L'hôtel Nord-Sud de Bamako, qui abrite le QG de l'UE au Mali, a été la cible d'une attaque le 21 mars 2016.
© REUTERS/Adama Diarra

La police malienne continue d'enquêter sur les dernières attaques terroristes, notamment celle du siège de l'EUTM, la mission de formation militaire de l'Union européenne à Bamako, le 21 mars et celle de Grand-Bassam, en Côte d'Ivoire, le 13 mars. Deux attaques revendiquées par Al-Qaïda au Maghreb islamique (Aqmi).
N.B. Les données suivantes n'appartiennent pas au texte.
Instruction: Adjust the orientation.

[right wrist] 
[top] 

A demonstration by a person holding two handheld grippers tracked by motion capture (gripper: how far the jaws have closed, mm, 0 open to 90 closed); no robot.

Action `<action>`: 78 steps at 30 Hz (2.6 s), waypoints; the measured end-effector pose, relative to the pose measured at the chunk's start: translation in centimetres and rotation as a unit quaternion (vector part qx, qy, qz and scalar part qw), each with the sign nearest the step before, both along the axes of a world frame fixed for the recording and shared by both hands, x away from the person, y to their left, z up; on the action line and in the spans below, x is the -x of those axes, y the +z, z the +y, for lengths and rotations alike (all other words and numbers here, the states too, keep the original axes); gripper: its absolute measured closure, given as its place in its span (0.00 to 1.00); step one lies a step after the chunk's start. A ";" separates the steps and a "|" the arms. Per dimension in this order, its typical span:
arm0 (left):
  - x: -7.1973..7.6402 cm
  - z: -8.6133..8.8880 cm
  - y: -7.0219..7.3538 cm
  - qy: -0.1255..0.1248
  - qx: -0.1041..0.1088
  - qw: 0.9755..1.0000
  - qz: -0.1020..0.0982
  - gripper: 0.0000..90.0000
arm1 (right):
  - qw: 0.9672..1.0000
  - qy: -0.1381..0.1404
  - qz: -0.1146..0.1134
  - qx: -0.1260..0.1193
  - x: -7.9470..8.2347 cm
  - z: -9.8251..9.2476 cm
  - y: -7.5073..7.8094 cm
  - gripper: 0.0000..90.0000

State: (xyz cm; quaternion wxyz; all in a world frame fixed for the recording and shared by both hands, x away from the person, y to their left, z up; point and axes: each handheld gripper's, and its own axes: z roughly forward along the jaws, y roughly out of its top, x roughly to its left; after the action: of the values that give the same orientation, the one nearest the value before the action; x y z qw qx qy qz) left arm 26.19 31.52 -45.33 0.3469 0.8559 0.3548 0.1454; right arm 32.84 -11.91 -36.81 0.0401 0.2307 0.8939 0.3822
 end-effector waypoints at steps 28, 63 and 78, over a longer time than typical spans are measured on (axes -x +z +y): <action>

Le point sur ces enquêtes, menées par les forces maliennes avec le soutien de la police des Nations unies.

Une vingtaine de personnes avait été interpelée après l'attaque du siège de la mission européenne de formation militaire EUTM, à Bamako, le 21 mars. De source sécuritaire malienne, aucune n'était liée à l'attaque, toutes ont donc été relâchées depuis. L'un des deux assaillants est toujours en fuite, le premier avait été tué pendant l'attaque. Surtout, un téléphone et des armes ont été retrouvés sur les lieux et sont toujours en cours d'expertise avec le soutien technique de la police de la Mission des Nations unies dans le pays commandée par le Colonel Jean-Frédéric Sellier.

« Au sein d’Unpol, nous disposons d’enquêteurs spécialisés qui possèdent les moyens techniques et les compétences particulières permettant de procéder à des investigations assez poussées, explique-t-il. Par exemple, nous utilisons les logiciels d’analyse criminelle qui sont fréquemment utilisés en Europe dans les enquêtes criminelles de droit commun. Ça permet de reconstituer des réseaux, d’identifier des récurrences. Et cela peut contribuer à identifier des personnes et à établir des éléments de preuve. »

En Côte d'Ivoire, deux suspects interpelés, un en fuite

Après l'attaque de Grand-Bassam, en Côte d'Ivoire, deux suspects ont déjà été interpelés au Mali. Le premier est soupçonné d'avoir servi de chauffeur, l'autre d'avoir logé le commando à Abidjan. Quant au principal organisateur de l'opération, il serait toujours, selon des sources sécuritaires maliennes, caché dans la région de Tombouctou.